### TASK OBJECTIVE
Among the lines of data below, reproduce only those from the one with "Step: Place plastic" through the one with "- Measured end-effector", exactly as they stand, both ends included.

### RECORDED INFORMATION
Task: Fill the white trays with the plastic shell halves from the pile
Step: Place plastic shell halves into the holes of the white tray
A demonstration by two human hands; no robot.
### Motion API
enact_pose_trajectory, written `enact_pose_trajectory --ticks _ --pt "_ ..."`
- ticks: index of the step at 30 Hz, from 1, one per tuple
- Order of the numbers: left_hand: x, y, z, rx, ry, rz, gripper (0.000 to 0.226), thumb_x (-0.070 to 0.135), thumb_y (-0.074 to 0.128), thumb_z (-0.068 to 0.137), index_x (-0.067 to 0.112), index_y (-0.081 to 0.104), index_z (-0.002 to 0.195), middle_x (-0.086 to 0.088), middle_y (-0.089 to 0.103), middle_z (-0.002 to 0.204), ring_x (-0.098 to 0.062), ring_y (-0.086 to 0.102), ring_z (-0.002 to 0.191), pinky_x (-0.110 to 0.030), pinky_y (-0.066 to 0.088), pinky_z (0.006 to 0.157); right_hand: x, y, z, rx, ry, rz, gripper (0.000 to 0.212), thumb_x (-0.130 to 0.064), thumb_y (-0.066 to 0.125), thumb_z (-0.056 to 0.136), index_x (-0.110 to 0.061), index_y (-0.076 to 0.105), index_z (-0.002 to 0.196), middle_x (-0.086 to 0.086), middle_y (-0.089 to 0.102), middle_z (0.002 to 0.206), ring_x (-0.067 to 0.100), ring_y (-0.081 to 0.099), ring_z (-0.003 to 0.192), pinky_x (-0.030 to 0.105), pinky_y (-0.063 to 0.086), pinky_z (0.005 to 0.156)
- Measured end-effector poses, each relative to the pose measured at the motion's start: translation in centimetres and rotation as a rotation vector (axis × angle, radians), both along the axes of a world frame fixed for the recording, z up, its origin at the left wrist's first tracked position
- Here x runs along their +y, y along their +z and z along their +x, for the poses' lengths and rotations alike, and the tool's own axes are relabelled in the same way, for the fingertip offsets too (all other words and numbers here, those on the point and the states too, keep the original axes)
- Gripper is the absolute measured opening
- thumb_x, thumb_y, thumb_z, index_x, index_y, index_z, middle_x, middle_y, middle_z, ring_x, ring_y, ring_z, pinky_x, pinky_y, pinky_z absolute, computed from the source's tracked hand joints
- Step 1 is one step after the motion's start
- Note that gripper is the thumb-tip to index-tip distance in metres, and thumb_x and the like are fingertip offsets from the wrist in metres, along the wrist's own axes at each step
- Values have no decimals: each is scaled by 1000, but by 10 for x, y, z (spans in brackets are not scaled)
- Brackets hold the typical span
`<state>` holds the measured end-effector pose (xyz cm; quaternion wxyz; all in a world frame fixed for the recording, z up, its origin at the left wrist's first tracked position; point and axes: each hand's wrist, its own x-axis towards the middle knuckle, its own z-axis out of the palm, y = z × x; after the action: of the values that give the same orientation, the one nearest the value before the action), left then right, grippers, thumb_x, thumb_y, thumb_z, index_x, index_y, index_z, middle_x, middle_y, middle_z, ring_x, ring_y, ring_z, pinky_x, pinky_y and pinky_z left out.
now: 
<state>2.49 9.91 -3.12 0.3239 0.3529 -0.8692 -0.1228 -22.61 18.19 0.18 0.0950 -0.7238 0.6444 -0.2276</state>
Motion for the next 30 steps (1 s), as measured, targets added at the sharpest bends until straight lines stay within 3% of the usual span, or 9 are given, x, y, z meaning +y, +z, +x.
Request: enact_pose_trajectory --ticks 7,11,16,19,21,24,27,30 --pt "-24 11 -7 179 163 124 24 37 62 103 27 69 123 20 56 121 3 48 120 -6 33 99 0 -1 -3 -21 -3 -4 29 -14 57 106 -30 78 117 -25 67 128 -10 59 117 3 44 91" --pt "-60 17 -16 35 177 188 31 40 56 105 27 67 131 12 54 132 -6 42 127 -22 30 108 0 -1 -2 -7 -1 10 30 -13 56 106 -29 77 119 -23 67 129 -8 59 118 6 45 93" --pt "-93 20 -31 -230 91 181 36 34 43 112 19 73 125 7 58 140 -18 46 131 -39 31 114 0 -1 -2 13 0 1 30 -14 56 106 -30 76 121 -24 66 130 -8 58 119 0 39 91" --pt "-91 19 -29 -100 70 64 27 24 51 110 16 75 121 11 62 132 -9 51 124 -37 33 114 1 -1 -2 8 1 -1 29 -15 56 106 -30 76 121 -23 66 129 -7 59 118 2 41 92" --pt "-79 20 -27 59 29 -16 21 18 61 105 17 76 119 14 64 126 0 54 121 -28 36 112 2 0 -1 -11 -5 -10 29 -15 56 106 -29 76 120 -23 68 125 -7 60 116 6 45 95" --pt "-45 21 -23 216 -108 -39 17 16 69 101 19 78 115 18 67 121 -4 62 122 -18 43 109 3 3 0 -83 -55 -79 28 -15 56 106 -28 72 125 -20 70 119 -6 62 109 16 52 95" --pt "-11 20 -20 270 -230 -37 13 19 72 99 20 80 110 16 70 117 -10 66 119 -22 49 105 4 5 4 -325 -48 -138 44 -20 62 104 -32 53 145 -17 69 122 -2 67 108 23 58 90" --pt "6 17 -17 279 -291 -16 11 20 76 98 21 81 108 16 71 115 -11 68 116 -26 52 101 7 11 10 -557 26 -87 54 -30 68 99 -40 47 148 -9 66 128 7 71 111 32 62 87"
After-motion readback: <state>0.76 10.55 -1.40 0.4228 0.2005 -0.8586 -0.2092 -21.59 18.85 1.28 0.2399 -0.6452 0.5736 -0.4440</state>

### TASK OUTPUT
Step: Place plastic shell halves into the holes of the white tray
A demonstration by two human hands; no robot.
### Motion API
enact_pose_trajectory, written `enact_pose_trajectory --ticks _ --pt "_ ..."`
- ticks: index of the step at 30 Hz, from 1, one per tuple
- Order of the numbers: left_hand: x, y, z, rx, ry, rz, gripper (0.000 to 0.226), thumb_x (-0.070 to 0.135), thumb_y (-0.074 to 0.128), thumb_z (-0.068 to 0.137), index_x (-0.067 to 0.112), index_y (-0.081 to 0.104), index_z (-0.002 to 0.195), middle_x (-0.086 to 0.088), middle_y (-0.089 to 0.103), middle_z (-0.002 to 0.204), ring_x (-0.098 to 0.062), ring_y (-0.086 to 0.102), ring_z (-0.002 to 0.191), pinky_x (-0.110 to 0.030), pinky_y (-0.066 to 0.088), pinky_z (0.006 to 0.157); right_hand: x, y, z, rx, ry, rz, gripper (0.000 to 0.212), thumb_x (-0.130 to 0.064), thumb_y (-0.066 to 0.125), thumb_z (-0.056 to 0.136), index_x (-0.110 to 0.061), index_y (-0.076 to 0.105), index_z (-0.002 to 0.196), middle_x (-0.086 to 0.086), middle_y (-0.089 to 0.102), middle_z (0.002 to 0.206), ring_x (-0.067 to 0.100), ring_y (-0.081 to 0.099), ring_z (-0.003 to 0.192), pinky_x (-0.030 to 0.105), pinky_y (-0.063 to 0.086), pinky_z (0.005 to 0.156)
- Measured end-effector poses, each relative to the pose measured at the motion's start: translation in centimetres and rotation as a rotation vector (axis × angle, radians), both along the axes of a world frame fixed for the recording, z up, its origin at the left wrist's first tracked position

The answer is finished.